Where the wheels totally came off this blunt nothing of a show was in the writing, which never failed to sniff out an opportunity to make cheap, obvious shots at cheap, obvious targets. Making a joke that Ruby Rose looks like a boy? In 2013? What the fuck was that all about? Justice has a “mother” who’s a man? Wow, those crazy feminists, right guys? And why was Julie Bishop stumbling around blindly in the utterly baffling and seemingly endless “Downton Abbott”? Oh right, she’s entirely defined by the “fact” she has a bung eye. The promos for this show said nothing was sacred. Seems that meant having Julia Gillard sing “I was asked if Tim was gay – have you ever seen Thérèse?” Jesus wept.
Time and time and time again the jokes in this show – the ones not based on insults or swearing – were lazy and obvious. Let’s look at just one: having Rudd say “I love abortions. Just love ’em” as an attempt to win over the women’s vote. There’s no joke there. Oh, it seems like there’s one about Rudd wanting to win back women after giving Gillard the arse, but when you look closer (or just think about it for a second) that joke vanishes because it was never really there – not without more of a build-up, not without more context, not without a set-up to make it a punchline. No, the joke there was simple: they wanted to have the current Prime Minister of Australia saying “I love abortions”. Comedy, ladies and gentlemen.
Too often the jokes on this show flattered the audience’s ignorance. Too many times the jokes on this show felt like they’d been in a drawer since 2009 (Shane Warne is still a sex pest? Ruby Rose still has short hair? Pulp Fiction is still a thing?). Nothing here was surprising. Nothing here even tried to be surprising. Yes, it was a show built largely on impressions. But when your impression of Kyle Sandilands is “look, he’s got chickens stuck on his hands BECAUSE HE LIKES FOOD BECAUSE HE’S FAT”, you need to do better.

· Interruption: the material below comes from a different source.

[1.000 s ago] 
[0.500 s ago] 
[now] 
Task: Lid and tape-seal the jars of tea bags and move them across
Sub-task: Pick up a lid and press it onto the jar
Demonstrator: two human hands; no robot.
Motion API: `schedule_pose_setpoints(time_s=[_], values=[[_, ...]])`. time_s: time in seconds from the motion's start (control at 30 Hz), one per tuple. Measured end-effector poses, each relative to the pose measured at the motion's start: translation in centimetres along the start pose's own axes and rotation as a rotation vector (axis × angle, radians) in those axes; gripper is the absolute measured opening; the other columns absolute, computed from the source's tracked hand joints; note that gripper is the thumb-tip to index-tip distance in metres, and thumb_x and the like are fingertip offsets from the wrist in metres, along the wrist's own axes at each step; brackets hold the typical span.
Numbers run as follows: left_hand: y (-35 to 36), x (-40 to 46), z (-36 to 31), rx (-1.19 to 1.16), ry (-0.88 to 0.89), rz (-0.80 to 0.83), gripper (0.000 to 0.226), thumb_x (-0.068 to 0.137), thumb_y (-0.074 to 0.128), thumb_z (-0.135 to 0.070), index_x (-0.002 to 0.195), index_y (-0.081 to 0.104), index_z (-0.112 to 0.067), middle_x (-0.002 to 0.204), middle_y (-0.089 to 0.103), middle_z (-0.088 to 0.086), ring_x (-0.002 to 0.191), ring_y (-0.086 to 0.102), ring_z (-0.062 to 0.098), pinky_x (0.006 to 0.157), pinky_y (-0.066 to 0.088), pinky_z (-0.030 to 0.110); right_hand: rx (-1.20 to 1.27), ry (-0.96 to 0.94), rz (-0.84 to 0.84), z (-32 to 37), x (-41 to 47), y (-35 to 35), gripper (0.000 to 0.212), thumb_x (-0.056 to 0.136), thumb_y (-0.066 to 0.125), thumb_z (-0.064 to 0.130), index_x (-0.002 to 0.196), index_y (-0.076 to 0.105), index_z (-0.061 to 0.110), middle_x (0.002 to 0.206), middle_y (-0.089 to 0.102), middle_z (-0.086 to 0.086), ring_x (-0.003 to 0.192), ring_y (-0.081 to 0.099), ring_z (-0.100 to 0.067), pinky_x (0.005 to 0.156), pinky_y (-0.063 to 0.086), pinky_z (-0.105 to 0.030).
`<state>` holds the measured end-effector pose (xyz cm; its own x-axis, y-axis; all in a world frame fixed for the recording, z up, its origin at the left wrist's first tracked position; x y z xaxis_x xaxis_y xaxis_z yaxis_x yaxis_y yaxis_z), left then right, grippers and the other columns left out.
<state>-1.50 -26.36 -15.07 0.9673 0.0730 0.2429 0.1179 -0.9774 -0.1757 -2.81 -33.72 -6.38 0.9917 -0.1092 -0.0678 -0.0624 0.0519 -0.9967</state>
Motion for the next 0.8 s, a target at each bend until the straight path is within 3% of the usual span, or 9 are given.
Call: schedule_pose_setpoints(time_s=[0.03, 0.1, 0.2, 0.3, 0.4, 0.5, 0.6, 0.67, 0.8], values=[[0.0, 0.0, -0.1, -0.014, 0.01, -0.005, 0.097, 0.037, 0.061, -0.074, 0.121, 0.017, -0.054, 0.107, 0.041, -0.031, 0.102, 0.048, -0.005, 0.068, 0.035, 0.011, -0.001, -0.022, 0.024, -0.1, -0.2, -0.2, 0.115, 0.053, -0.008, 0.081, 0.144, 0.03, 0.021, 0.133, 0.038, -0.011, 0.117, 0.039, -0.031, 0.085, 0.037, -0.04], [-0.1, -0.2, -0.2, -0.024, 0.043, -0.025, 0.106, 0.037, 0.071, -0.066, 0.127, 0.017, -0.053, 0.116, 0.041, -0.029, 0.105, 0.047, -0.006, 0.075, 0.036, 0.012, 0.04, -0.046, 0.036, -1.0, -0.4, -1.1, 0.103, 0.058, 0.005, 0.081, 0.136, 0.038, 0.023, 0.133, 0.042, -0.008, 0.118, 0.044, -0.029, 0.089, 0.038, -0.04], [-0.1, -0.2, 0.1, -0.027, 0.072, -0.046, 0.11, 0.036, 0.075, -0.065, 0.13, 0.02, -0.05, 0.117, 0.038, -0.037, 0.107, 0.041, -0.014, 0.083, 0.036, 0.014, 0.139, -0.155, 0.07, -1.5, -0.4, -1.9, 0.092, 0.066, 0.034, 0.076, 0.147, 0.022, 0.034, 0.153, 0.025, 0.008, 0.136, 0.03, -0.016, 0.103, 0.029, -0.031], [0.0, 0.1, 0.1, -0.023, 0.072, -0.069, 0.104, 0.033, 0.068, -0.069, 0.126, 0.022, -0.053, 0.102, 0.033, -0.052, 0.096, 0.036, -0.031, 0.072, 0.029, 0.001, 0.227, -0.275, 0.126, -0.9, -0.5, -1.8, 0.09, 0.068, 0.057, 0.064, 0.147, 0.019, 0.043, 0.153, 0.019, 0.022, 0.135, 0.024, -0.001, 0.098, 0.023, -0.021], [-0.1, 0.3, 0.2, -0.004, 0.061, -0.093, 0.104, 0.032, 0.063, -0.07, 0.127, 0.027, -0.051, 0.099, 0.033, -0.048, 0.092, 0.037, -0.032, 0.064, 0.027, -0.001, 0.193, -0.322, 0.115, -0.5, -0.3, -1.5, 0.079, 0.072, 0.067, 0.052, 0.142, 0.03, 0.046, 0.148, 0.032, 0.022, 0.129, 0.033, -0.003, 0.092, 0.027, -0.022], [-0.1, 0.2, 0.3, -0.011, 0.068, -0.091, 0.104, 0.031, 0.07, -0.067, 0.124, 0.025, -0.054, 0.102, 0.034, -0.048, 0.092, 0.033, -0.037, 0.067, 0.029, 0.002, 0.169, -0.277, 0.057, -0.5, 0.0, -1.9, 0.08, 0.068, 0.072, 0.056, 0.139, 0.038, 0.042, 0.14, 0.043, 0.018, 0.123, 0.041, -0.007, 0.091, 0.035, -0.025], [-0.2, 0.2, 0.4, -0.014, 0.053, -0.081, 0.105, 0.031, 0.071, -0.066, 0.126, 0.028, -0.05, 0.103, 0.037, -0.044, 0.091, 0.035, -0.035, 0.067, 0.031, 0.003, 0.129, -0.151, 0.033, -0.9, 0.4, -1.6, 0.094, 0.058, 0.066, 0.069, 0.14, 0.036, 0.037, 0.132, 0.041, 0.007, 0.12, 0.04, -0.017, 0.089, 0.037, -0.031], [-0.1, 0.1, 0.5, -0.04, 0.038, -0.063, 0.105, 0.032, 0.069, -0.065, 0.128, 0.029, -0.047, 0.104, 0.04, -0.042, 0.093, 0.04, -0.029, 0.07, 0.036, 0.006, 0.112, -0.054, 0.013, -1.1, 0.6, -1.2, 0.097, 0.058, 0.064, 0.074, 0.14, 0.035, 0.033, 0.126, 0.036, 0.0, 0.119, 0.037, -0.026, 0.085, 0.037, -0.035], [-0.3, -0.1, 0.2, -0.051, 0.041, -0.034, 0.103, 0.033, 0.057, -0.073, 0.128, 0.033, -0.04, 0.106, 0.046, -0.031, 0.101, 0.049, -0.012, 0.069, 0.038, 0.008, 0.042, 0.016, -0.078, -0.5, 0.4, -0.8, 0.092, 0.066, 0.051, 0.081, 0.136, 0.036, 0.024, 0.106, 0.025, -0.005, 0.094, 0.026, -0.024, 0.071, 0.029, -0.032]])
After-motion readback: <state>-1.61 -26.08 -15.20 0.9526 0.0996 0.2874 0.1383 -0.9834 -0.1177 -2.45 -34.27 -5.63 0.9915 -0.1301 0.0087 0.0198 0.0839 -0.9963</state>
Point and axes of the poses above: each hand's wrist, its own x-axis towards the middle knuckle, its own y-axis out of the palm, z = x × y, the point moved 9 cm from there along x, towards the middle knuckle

There’s six more weeks of this, and as it’s recorded week to week there’s plenty of opportunity for it to improve. At this stage we don’t think it will improve, because it seems clear to us that the writing and producing staff made exactly the kind of show they wanted to make. And as one of the producers behind Wednesday Night Fever has already been hired to be the new Head of Comedy at the ABC, this is clearly the direction the ABC want to take their narrative comedy in the future. Wednesday Night Fever is the future of comedy at the ABC. The future.
We’re not sure how much more of this we can take.